Напряженно улыбаясь, Калабаров ответил, что ему его работа по-прежнему нравится, сколько бы попугаев с ней ни было связано; и, мол, напрасно вы, дорогая Марфа Семеновна, так стараетесь меня ее лишить — все равно не получится.

А Махрушкина, уже совсем вне себя, возьми и проколись: завизжала, что есть другие, и гораздо более уважаемые, люди, которым работа Калабарова тоже нравится, и нечего ему тут, когда они такие заслуженные.

Калабаров сделался лицом в цвет своей шевелюры, но все же холодно и брезгливо ответил, что если этим уважаемым людям по душе столь прибыльная работа, так пусть возьмут на себя библиотеку в каком-нибудь новом районе, позанимаются ею лет пятнадцать не покладая рук и сделают то, что он, Калабаров, сделал из своей. И вообще, добавил он, пора ему, пожалуй, к Николаю Федоровичу заглянуть — чайку попить, посоветоваться.
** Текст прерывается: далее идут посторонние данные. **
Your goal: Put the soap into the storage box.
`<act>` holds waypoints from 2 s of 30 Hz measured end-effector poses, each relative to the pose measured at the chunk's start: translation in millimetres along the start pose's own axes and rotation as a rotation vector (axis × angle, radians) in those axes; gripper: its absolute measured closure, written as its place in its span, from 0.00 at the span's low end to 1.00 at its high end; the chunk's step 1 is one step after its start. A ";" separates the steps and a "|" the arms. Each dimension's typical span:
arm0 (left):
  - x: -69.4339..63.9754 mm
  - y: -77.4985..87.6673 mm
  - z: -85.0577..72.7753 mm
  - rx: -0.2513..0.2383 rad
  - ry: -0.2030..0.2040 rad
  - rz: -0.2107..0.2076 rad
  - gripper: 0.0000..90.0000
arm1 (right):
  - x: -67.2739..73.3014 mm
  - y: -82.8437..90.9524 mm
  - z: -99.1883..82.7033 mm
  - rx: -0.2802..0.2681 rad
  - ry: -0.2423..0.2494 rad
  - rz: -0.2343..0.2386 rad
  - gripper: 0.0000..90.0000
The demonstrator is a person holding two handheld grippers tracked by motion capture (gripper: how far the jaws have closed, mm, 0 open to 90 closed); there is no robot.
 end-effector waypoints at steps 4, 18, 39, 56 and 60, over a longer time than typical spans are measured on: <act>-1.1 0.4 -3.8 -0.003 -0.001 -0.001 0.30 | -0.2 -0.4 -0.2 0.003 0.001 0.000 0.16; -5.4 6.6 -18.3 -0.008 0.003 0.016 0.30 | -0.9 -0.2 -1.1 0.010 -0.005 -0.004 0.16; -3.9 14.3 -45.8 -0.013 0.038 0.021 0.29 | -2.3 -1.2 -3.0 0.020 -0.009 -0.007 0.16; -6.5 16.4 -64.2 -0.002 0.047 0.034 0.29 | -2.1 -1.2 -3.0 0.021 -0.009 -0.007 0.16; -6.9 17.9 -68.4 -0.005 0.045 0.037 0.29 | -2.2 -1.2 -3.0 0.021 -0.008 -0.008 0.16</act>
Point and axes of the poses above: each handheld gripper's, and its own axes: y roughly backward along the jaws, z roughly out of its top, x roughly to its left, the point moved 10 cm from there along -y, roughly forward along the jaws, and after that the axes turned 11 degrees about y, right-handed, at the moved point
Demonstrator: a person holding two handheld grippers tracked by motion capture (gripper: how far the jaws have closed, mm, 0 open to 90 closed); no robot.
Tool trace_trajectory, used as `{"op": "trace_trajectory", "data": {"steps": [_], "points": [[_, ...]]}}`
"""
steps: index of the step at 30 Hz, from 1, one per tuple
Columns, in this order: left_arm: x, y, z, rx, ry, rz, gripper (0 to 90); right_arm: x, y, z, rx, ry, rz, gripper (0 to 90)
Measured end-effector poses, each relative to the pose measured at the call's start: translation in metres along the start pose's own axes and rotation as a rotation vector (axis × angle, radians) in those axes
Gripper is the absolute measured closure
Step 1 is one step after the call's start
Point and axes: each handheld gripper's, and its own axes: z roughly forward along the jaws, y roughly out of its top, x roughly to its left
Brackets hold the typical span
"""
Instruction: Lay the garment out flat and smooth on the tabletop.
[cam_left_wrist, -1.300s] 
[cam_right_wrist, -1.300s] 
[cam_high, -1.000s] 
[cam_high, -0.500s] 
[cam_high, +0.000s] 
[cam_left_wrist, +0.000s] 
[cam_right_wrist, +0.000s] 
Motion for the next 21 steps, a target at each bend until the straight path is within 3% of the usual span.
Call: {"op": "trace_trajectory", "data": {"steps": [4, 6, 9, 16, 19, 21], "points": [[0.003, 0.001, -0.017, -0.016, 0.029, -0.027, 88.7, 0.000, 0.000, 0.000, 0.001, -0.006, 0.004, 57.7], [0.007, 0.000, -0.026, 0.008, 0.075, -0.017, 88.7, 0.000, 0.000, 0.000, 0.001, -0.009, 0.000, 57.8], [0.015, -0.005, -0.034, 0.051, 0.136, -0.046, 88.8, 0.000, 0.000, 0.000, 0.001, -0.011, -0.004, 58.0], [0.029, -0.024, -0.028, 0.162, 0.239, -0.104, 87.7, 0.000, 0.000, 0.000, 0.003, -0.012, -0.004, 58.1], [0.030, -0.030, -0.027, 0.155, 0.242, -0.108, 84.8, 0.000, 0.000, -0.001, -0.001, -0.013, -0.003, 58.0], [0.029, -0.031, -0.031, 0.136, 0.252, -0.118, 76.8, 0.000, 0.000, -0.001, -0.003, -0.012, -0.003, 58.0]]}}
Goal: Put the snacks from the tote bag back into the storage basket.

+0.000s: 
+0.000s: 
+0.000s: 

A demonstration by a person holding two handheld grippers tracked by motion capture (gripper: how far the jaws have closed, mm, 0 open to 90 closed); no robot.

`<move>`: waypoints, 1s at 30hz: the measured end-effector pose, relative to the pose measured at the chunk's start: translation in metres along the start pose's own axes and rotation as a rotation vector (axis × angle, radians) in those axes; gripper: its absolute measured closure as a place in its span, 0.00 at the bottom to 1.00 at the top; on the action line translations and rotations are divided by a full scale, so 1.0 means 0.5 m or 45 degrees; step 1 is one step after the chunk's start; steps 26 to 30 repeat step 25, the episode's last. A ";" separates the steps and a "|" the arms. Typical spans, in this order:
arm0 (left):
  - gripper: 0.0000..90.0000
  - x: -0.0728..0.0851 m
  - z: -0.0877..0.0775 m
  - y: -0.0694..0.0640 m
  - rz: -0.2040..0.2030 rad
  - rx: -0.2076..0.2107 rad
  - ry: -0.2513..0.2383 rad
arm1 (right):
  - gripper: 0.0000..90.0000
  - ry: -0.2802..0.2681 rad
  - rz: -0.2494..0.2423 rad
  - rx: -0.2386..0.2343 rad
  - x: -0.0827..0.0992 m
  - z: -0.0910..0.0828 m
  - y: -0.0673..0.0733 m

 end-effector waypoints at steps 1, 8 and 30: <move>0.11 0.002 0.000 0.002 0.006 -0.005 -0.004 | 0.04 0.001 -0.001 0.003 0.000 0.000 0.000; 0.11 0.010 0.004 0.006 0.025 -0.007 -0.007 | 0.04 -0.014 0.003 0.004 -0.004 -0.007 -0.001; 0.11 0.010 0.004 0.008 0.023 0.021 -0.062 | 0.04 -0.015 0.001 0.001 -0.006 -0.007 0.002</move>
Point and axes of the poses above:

Тут Махрушкина совсем будто с цепи сорвалась и выложила (думаю, это было тайной): что сколько он, Калабаров, ни потратит времени, шляясь по этажам Департамента, толку все равно не будет: позавчера приказ подписан, чтобы самого Николая Федоровича с первого числа со всем уважением на пенсию, а то слишком уж засиделся, проходу от него никакого и всем дыркам затычка.